#### Exercise requirements
I need the lines below from the one with "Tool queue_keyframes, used" down to the one with "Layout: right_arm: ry" reproduced exactly, both ends included, and nothing else.

#### Data items
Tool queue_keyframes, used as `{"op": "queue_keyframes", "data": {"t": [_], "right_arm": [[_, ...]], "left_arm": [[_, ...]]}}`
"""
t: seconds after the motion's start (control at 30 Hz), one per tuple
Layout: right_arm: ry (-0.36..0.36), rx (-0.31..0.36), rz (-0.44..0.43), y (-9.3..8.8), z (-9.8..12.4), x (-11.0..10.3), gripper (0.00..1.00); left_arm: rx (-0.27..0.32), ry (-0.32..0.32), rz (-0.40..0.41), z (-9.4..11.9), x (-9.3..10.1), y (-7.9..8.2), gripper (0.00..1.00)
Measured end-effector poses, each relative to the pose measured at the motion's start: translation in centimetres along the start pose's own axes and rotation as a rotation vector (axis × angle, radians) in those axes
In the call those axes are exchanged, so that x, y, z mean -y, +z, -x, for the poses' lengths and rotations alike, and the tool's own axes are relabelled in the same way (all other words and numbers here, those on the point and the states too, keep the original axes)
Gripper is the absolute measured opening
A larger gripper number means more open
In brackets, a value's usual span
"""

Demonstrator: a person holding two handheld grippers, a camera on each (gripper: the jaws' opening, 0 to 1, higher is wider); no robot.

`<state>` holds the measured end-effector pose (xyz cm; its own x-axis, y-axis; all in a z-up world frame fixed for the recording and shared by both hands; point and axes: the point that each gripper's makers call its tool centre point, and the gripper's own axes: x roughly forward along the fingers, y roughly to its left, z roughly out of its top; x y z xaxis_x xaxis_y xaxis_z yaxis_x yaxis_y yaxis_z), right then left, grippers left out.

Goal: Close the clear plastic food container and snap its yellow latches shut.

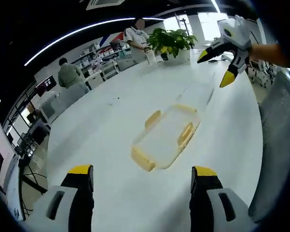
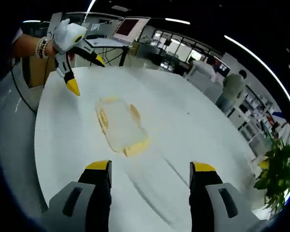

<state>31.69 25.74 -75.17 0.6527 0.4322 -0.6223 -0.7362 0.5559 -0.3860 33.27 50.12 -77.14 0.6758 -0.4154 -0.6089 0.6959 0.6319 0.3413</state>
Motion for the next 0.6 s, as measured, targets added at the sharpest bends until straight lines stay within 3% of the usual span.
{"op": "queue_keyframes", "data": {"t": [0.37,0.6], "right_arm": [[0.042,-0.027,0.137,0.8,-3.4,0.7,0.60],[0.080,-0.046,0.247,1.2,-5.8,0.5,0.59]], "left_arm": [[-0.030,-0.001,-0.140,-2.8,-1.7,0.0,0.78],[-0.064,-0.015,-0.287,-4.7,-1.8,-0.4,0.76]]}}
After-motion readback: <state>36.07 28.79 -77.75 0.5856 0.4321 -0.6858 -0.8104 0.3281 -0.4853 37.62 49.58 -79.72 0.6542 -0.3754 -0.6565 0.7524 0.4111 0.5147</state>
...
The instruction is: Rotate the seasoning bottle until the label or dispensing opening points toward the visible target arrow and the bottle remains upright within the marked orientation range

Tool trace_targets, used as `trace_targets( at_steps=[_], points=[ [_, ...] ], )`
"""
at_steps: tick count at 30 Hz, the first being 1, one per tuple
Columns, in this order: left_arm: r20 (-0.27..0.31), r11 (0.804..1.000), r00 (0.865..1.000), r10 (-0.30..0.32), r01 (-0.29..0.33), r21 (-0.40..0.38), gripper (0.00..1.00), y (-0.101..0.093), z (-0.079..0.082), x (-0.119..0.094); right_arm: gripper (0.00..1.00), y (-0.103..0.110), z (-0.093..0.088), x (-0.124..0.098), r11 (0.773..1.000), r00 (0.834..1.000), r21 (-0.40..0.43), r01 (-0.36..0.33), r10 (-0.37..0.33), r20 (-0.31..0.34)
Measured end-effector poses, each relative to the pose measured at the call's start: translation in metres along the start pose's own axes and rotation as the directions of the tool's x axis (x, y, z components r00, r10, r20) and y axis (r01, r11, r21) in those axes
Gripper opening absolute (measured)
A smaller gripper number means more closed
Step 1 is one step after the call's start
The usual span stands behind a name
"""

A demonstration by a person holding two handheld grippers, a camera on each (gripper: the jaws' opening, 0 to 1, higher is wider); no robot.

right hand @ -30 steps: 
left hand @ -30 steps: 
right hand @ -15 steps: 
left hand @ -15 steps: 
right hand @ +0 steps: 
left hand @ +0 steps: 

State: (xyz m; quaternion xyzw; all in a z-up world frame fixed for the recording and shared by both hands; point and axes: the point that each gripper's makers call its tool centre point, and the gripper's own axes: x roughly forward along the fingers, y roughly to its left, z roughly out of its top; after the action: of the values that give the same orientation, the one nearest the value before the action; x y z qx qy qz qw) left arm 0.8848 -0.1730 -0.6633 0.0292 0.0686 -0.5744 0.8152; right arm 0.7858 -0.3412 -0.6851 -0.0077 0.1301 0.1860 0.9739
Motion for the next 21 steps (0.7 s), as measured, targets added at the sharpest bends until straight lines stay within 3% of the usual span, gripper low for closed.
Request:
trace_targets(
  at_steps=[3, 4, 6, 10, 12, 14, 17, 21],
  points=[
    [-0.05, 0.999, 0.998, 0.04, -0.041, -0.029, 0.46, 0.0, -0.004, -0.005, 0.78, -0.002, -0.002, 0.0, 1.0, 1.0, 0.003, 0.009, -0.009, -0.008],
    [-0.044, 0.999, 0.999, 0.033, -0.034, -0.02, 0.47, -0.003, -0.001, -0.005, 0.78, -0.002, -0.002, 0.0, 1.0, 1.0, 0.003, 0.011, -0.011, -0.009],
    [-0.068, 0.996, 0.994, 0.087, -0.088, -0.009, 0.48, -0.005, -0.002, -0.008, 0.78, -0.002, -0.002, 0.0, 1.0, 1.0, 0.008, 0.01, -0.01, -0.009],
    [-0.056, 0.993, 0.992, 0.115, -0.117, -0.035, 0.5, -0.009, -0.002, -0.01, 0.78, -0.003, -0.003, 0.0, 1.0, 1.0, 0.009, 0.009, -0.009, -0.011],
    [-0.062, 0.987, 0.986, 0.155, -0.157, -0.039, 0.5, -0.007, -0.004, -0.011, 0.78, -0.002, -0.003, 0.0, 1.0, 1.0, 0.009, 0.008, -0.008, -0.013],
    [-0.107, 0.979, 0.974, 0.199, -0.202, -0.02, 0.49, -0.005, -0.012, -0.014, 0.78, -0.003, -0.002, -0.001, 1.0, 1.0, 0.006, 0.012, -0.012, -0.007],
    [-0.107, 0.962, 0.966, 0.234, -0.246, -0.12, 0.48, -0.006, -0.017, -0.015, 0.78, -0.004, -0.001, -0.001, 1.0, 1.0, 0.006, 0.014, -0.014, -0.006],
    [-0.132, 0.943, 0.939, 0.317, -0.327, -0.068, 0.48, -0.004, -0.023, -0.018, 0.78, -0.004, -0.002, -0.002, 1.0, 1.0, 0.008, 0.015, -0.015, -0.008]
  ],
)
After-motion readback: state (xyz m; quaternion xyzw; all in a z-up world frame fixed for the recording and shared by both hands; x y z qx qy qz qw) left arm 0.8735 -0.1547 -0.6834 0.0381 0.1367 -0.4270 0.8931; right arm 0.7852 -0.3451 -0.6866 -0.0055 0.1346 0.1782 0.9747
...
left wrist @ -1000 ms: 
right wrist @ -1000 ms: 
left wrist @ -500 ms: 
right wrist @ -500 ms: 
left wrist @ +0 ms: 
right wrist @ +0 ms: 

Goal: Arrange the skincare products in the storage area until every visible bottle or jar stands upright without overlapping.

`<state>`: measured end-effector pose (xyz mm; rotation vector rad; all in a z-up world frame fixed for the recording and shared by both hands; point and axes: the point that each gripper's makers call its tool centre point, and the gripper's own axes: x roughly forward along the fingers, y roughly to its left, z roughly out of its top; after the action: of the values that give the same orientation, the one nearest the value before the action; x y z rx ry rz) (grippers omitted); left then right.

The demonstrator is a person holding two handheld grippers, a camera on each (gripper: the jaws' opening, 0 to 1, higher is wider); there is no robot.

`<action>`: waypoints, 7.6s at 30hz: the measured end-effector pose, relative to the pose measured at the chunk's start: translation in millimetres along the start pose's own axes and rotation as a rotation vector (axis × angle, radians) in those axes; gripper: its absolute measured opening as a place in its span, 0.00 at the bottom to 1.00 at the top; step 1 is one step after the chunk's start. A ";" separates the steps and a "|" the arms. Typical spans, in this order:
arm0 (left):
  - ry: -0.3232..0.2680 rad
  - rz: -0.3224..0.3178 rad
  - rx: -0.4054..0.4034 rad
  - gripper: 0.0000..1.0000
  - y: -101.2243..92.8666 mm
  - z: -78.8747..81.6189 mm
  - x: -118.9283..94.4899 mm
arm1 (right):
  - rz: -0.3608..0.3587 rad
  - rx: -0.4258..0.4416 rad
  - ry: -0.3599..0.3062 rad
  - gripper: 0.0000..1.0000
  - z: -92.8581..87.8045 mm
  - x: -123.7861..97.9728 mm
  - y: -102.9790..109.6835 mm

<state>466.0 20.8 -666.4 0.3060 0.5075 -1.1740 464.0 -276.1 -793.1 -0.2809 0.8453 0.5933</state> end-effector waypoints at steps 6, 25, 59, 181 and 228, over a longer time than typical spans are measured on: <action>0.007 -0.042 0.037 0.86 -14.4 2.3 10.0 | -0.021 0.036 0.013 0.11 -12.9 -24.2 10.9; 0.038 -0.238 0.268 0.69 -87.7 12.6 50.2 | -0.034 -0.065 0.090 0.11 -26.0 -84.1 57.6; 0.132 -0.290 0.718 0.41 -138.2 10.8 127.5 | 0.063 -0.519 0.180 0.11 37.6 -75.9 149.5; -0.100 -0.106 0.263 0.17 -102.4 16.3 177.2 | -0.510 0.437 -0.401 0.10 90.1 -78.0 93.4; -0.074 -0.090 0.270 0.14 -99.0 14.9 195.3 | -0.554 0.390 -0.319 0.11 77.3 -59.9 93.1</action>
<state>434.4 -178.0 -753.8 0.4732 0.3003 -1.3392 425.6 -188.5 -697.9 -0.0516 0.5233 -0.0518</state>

#### Written response
Tool queue_keyframes, used as `{"op": "queue_keyframes", "data": {"t": [_], "right_arm": [[_, ...]], "left_arm": [[_, ...]]}}`
"""
t: seconds after the motion's start (control at 30 Hz), one per tuple
Layout: right_arm: ry (-0.36..0.36), rx (-0.31..0.36), rz (-0.44..0.43), y (-9.3..8.8), z (-9.8..12.4), x (-11.0..10.3), gripper (0.00..1.00); left_arm: rx (-0.27..0.32), ry (-0.32..0.32), rz (-0.40..0.41), z (-9.4..11.9), x (-9.3..10.1), y (-7.9..8.2), gripper (0.00..1.00)

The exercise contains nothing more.